In his presentation, Joseph Tario Jr., predoctoral research affiliate at the Roswell Park Cancer Institute, explored a new way of exploiting the power of flow cytometry in a practical, clinical research setting. Tario and his colleagues developed an assay for assessing cytotoxicity by flow cytometry, using components easily accessible to most laboratories.
Cytotoxicity assays are useful in cancer research because they can monitor whether a drug or therapeutic intervention can render the immune system capable of killing tumor cells. This contrasts to other readouts such as the measurement of immune cell numbers or their phenotypic activation status. While such investigations are meaningful, they provide little information as to whether the cells are capable of eliminating disease.
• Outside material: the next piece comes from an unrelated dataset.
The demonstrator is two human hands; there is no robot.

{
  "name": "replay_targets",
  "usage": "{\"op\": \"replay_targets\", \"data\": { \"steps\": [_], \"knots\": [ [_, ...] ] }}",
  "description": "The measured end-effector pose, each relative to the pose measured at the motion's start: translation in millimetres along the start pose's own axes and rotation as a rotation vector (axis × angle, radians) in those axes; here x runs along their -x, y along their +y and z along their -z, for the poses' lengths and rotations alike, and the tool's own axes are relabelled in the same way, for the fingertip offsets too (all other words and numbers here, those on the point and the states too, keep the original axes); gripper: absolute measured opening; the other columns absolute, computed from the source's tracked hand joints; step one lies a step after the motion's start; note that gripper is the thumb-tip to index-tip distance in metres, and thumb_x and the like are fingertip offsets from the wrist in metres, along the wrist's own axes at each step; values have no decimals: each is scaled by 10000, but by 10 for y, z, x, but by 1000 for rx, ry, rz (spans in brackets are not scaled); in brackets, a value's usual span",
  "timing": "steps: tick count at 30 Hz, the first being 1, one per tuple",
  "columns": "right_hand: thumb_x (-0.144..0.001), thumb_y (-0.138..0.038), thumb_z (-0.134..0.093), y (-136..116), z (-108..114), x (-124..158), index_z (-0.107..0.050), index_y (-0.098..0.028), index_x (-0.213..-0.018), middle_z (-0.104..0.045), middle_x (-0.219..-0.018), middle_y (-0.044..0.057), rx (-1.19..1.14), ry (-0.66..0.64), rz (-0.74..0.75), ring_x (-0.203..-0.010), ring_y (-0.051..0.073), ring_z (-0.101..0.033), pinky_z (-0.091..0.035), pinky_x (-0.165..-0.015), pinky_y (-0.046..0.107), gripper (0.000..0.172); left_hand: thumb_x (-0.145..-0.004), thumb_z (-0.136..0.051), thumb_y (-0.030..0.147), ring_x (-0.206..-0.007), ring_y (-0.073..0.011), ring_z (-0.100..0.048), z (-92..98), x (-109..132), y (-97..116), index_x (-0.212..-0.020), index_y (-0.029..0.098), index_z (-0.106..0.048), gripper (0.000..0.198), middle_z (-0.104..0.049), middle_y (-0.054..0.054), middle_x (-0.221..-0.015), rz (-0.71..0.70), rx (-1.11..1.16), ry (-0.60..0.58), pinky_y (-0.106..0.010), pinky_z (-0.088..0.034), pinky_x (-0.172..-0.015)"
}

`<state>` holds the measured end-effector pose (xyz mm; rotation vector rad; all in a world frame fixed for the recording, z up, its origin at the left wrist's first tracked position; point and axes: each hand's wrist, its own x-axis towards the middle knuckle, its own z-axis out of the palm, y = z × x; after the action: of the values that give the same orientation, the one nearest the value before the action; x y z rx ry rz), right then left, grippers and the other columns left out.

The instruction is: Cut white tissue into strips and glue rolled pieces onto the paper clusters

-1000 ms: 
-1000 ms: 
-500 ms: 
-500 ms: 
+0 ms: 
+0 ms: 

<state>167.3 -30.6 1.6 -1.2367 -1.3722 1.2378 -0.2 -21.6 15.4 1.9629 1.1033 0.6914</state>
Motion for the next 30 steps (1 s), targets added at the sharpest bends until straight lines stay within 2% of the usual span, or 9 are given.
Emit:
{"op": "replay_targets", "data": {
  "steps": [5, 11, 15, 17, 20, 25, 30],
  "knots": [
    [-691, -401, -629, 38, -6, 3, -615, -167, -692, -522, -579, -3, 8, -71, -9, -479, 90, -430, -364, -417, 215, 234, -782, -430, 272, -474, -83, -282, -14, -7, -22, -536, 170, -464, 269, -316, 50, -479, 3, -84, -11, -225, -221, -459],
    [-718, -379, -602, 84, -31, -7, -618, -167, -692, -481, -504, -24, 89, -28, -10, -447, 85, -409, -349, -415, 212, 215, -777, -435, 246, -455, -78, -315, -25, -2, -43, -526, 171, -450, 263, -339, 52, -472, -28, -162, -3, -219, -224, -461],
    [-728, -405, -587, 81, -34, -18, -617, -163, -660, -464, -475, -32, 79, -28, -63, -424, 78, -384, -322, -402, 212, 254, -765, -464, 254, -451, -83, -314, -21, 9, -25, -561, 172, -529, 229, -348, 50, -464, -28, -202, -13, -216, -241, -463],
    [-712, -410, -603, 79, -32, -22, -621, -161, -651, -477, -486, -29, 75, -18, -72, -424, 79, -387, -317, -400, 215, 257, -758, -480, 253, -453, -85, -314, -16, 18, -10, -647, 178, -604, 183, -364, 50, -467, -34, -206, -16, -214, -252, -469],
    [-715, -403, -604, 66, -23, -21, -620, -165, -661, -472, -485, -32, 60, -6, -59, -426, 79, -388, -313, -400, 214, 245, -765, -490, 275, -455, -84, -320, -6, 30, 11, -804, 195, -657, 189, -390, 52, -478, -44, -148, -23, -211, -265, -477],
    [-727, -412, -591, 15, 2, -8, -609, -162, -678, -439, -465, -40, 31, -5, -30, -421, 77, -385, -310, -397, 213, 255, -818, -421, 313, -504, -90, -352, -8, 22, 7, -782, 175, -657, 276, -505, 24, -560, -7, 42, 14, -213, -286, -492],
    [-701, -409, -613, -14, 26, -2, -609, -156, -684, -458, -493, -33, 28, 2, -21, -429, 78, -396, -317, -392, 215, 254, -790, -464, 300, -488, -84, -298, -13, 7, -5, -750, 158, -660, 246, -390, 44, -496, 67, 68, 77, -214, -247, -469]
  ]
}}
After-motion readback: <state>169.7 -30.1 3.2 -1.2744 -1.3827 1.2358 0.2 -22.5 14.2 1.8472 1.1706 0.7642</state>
“Cytotoxicity is an important metric in determining the success of an immune response. Conversely, the absence of cytotoxicity when it is expected to occur may indicate that there’s a suppressive environment that is being imparted upon the cell system,” Tario pointed out.
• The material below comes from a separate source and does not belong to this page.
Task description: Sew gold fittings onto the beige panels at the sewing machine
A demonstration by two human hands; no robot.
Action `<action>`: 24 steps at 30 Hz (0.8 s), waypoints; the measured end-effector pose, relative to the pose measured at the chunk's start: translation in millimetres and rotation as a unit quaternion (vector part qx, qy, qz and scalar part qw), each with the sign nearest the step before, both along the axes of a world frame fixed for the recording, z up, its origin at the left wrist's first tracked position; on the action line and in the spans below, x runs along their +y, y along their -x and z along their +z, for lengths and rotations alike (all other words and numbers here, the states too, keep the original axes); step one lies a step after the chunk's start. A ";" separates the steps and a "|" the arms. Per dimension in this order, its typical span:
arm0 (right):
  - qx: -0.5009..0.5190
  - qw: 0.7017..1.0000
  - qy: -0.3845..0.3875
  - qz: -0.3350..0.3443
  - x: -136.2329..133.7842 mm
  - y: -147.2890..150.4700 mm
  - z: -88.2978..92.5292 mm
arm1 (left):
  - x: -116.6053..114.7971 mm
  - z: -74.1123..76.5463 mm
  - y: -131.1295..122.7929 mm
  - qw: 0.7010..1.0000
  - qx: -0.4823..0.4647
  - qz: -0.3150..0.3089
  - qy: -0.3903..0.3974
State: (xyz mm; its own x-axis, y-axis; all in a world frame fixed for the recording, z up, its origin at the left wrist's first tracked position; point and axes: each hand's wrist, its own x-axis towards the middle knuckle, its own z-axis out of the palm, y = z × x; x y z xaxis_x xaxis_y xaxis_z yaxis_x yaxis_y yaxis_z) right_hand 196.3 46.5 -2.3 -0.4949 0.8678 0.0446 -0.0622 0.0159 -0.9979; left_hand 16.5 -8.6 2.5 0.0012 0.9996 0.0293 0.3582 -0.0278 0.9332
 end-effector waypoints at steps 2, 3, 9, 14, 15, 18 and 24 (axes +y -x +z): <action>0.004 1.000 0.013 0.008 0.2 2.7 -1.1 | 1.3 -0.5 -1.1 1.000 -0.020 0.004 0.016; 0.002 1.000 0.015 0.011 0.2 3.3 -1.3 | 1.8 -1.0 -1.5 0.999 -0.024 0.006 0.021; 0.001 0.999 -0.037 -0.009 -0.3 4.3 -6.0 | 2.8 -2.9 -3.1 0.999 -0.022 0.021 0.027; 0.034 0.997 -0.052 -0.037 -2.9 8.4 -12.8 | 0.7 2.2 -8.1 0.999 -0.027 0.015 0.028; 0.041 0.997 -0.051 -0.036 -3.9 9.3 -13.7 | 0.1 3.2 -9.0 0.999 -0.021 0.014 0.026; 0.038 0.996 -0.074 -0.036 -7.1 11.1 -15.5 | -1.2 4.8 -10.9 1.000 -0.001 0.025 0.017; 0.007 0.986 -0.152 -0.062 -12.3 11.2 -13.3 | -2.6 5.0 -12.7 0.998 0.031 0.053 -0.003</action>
Restoring the immune system’s ability to kill cancer cells is an important strategy in developing anticancer therapies. Flow cytometric methods of measuring cytotoxicity have been shown to compare favorably to the current prevailing methodology, the chromium release assay, which requires the use of dangerous radioactive reagents, often exhibits high backgrounds, and is entirely uniparametric.
In the flow cytometric assay, effector and target cell populations were discriminated from one another with two different lipophilic dyes and viability was assessed with a DNA intercalating reagent. Samples were normalized to controls via the use of fluorescent enumeration beads, and data was acquired on a 14-color LSRII flow cytometer from BD.
The assay gives an accurate readout of cytotoxicity, but its true power comes from the ability to combine cytotoxicity with additional simultaneous and correlated measurements such as antigen-expression profiles and cytokine production in order to more fully elucidate how an intervention affects immune cells.
“Our work on the improved cytotoxicity assay is a step in a process that represents a paradigm shift toward the increasing role of flow cytometry in the laboratory, Tario concluded. “Due to its multiparametric nature, flow cytometry yields data that is inherently more useful than uniparametric technologies such as chromium release. Furthermore, flow cytometry is logistically more feasible than many of the technologies it is capable of replacing.”